「サイレントパイラー™」は、杭の引抜抵抗力を反力に利用し、油圧による静荷重で次の杭を圧入する独自の「圧入原理」を世界で初めて実用化した機械だ。無振動・無騒音、省スペース、仮設レスといった特長を持ち、CO₂排出の抑制や施工期間の短縮に貢献。災害対策や環境負荷の低減といった社会課題の解決に寄与してきた。
技研製作所は「公害対処」を創業理念に掲げ、社会課題の解決を事業の原点としてきた。サイレントパイラー™はその象徴的製品として、時代ごとのニーズに応じた進化を重ねてきた。近年ではDX(デジタルトランスフォーメーション)にも注力し、自動化・遠隔操作による労働力不足への対応を進めている。
大平社長は「サイレントパイラー™が50年にわたって多くの支持を受けてきたのは、関係者の支えと社員の努力の賜物」と述べ、「変化し続ける社会環境に応えるため、開発型企業として更なる挑戦を続けていく」と決意を語った。
技術革新は今もなお継続しており、最新モデルの「F302」は硬質地盤への対応力を高めた高性能機種だ。今後は建設現場のデジタル化を進めるとともに、新たな工法や製品の開発にも注力し、グループ全体での価値創造を図る方針。

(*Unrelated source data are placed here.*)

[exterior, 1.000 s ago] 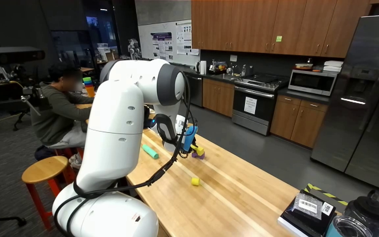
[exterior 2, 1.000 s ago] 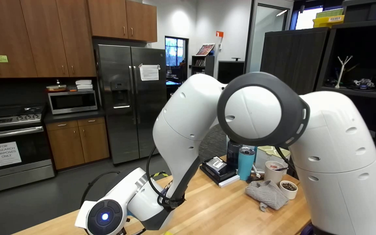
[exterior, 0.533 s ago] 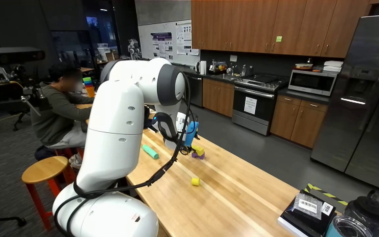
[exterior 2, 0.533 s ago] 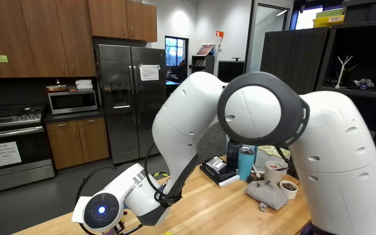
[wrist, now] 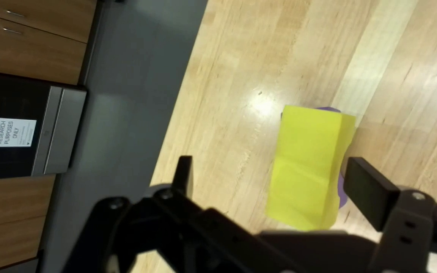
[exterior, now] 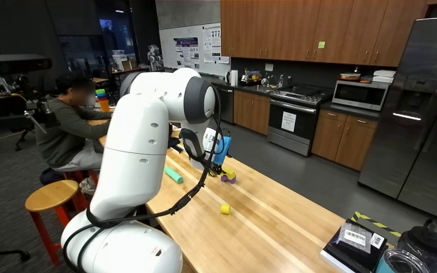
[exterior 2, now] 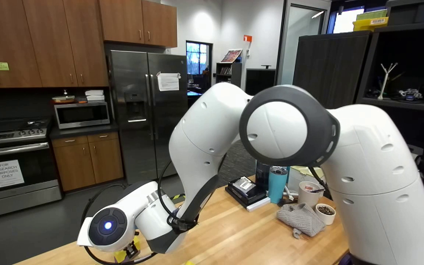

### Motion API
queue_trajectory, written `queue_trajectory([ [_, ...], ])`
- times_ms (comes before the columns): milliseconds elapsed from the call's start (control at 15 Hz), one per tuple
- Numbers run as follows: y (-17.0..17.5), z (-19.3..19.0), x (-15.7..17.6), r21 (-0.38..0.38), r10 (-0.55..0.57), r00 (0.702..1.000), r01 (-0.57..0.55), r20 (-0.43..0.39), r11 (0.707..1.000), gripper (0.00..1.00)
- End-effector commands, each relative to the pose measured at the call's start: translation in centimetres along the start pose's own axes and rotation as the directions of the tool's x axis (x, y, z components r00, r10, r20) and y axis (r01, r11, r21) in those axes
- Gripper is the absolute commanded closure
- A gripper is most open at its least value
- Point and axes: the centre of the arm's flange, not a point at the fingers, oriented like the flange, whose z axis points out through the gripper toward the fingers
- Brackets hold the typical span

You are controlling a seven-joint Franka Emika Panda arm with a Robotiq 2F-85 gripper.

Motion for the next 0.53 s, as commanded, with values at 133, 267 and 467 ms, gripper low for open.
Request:
queue_trajectory([
  [133,0.33,1.41,-0.65,0.053,-0.018,1.000,0.019,-0.017,0.998,0.00],
  [267,0.38,1.56,-0.84,0.065,-0.022,1.000,0.023,-0.011,0.998,0.00],
  [467,0.48,1.64,-1.00,0.079,-0.028,1.000,0.029,-0.008,0.996,0.32],
])
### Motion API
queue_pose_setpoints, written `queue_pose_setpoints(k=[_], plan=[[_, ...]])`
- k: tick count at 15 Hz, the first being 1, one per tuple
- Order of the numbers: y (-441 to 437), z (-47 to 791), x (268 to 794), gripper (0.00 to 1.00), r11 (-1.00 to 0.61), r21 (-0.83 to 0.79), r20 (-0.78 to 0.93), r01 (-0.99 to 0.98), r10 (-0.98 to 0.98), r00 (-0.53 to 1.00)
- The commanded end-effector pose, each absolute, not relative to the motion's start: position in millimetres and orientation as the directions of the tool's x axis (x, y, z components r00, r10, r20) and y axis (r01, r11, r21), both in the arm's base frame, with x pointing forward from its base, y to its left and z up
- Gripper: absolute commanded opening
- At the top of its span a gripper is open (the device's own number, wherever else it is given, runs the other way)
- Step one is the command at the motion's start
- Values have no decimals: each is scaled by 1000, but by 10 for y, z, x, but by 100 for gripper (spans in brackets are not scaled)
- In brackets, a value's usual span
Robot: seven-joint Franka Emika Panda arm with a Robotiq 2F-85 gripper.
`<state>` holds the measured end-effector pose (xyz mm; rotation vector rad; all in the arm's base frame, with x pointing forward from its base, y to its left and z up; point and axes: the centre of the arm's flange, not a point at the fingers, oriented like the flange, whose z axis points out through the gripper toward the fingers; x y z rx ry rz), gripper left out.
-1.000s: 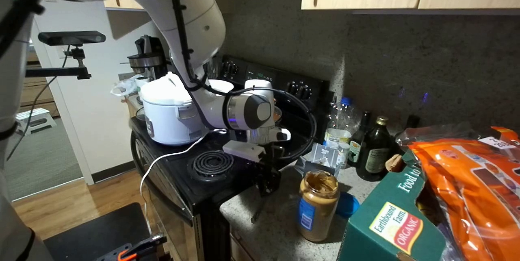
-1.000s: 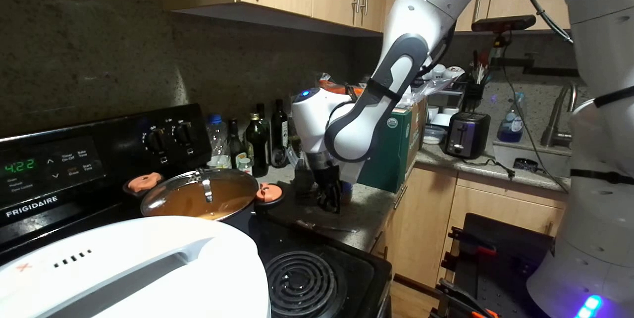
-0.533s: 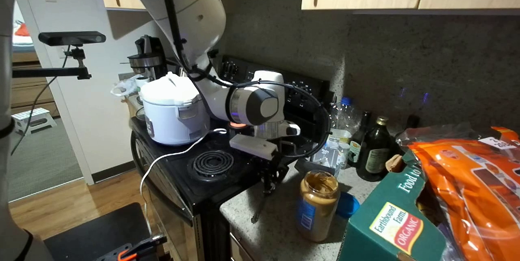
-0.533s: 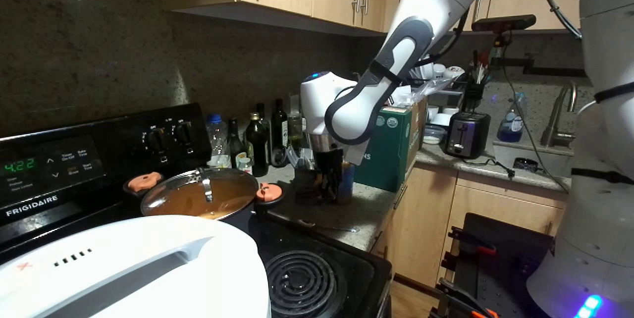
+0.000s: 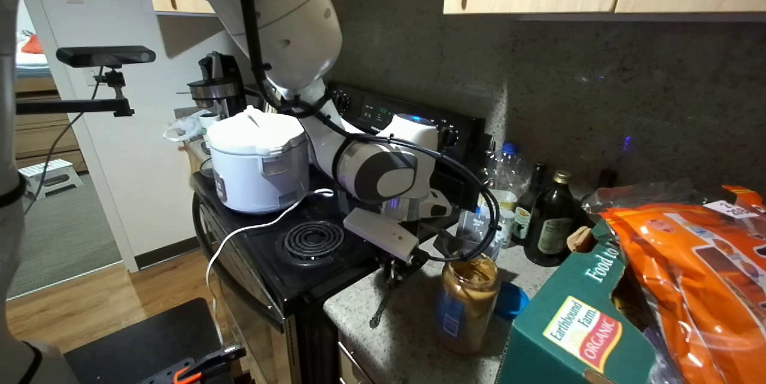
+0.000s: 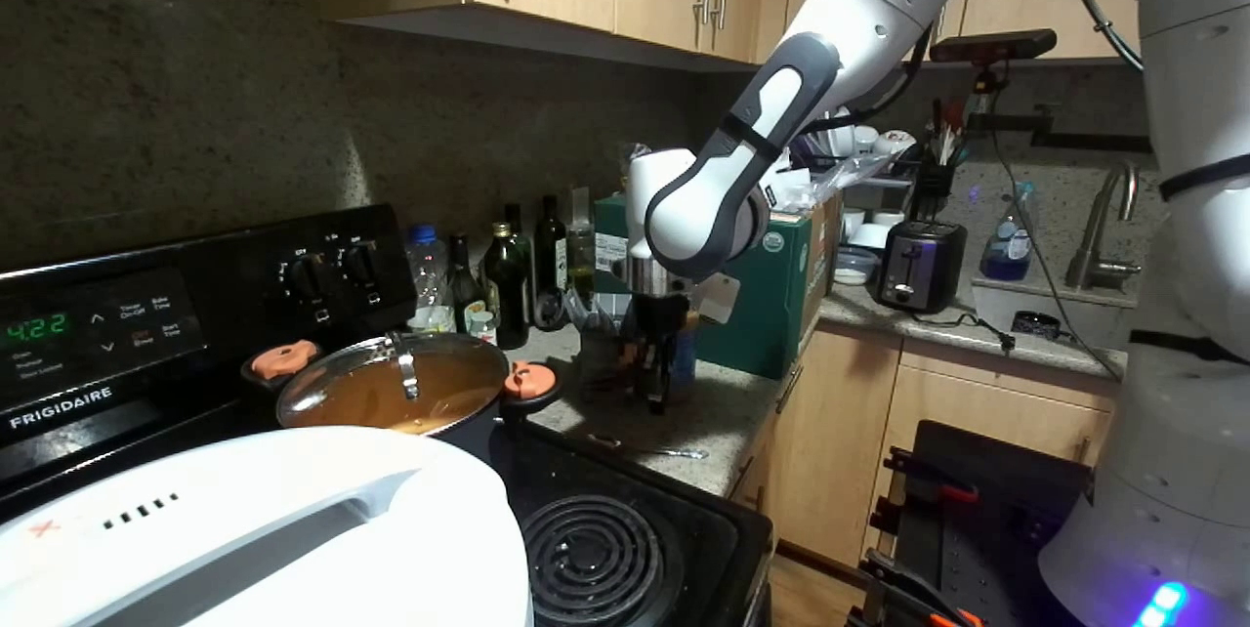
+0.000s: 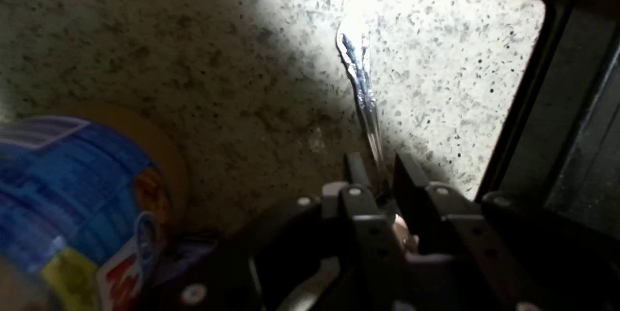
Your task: Put the silver spoon in the container of peanut butter
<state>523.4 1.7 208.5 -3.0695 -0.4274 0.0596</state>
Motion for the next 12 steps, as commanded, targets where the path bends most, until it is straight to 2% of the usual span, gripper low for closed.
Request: queue_pose_setpoints(k=[1,2,4,10,11,12], plan=[[125,2169,5107,1,-955,-73,-19,289,291,957],[166,2171,5105,29,-954,-75,-20,291,294,956],[225,2159,5098,30,-952,-74,-24,296,299,954],[219,2026,5069,73,-953,-83,-37,291,294,955],[222,2011,5071,79,-953,-85,-39,290,294,955],[231,1996,5070,81,-954,-84,-41,289,293,955]])
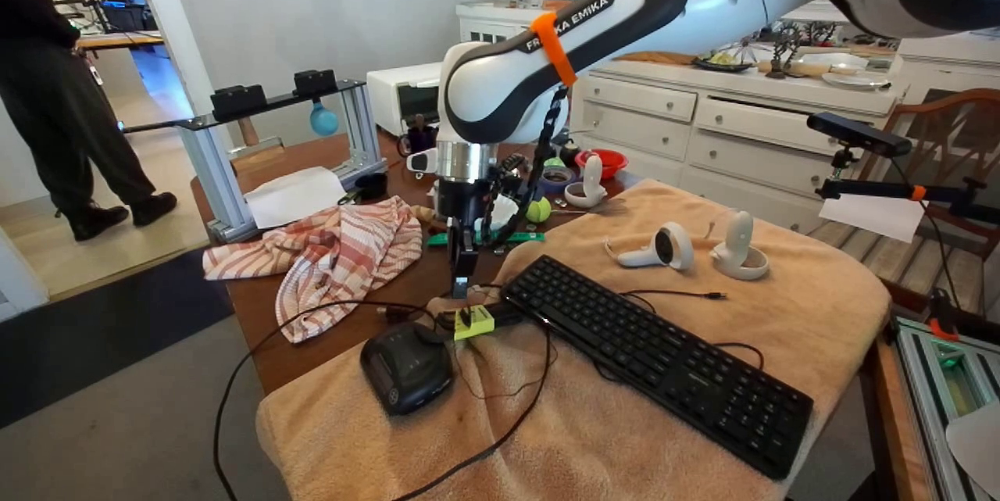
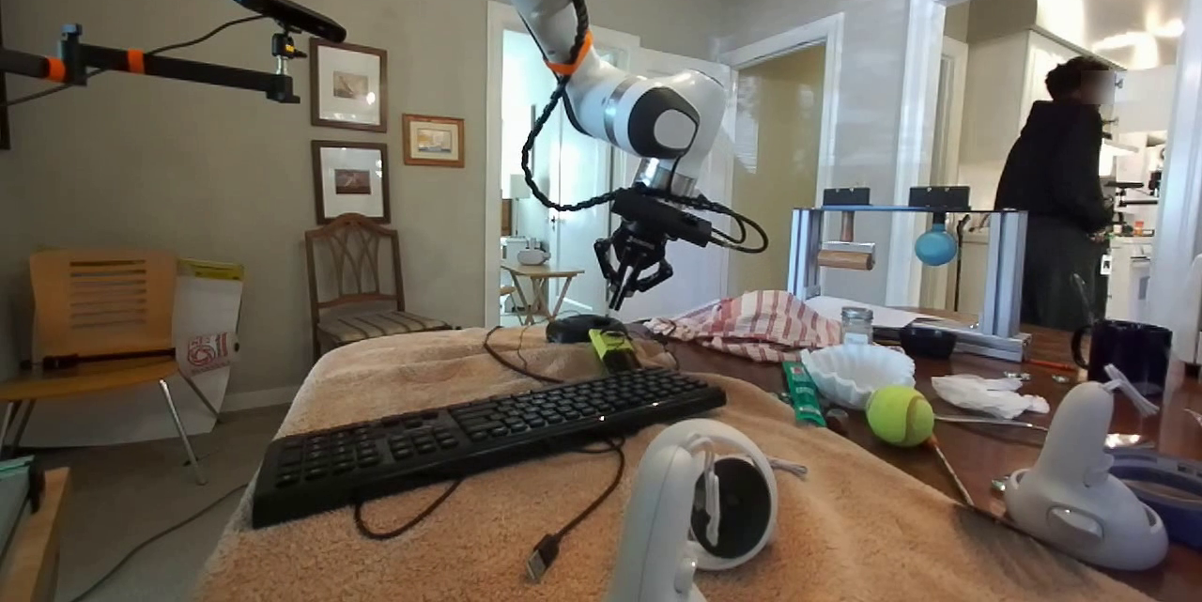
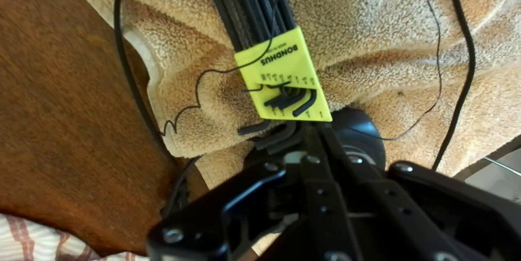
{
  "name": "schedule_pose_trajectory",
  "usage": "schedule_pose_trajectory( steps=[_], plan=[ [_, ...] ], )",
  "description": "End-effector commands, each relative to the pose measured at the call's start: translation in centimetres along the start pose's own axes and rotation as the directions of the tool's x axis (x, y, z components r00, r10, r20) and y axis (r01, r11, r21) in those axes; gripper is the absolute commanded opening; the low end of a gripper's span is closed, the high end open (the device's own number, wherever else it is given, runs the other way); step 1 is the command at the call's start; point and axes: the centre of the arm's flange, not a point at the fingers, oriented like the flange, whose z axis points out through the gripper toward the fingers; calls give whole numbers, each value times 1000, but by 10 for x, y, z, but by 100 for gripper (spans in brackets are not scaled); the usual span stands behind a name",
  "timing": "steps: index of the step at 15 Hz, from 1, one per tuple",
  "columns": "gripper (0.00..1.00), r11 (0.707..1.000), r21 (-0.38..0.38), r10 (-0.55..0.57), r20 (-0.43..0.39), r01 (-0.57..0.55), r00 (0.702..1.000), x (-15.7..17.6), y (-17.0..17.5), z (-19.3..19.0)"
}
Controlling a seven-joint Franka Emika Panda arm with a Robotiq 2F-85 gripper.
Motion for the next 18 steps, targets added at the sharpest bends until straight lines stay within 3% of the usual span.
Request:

さらに同社は、宇宙建設への応用も視野に入れている。政府の「宇宙開発利用加速化戦略プログラム(スターダストプログラム)」に参画し、月面での圧入施工の可能性を探る研究開発を進行中。月面地盤から得られる情報は、将来的な建造物の基礎設計にも役立つとされ、地上での建設技術の高度化にもつながる可能性がある。
地球上の厳しい施工条件に対応してきた「サイレントパイラー™」は、次の50年で“宇宙の建設機械”として新たな舞台に挑む。技研製作所は今後も、持続可能な社会の実現に向けて、オンリーワンの圧入技術を軸とした革新と進化を続けていく構え。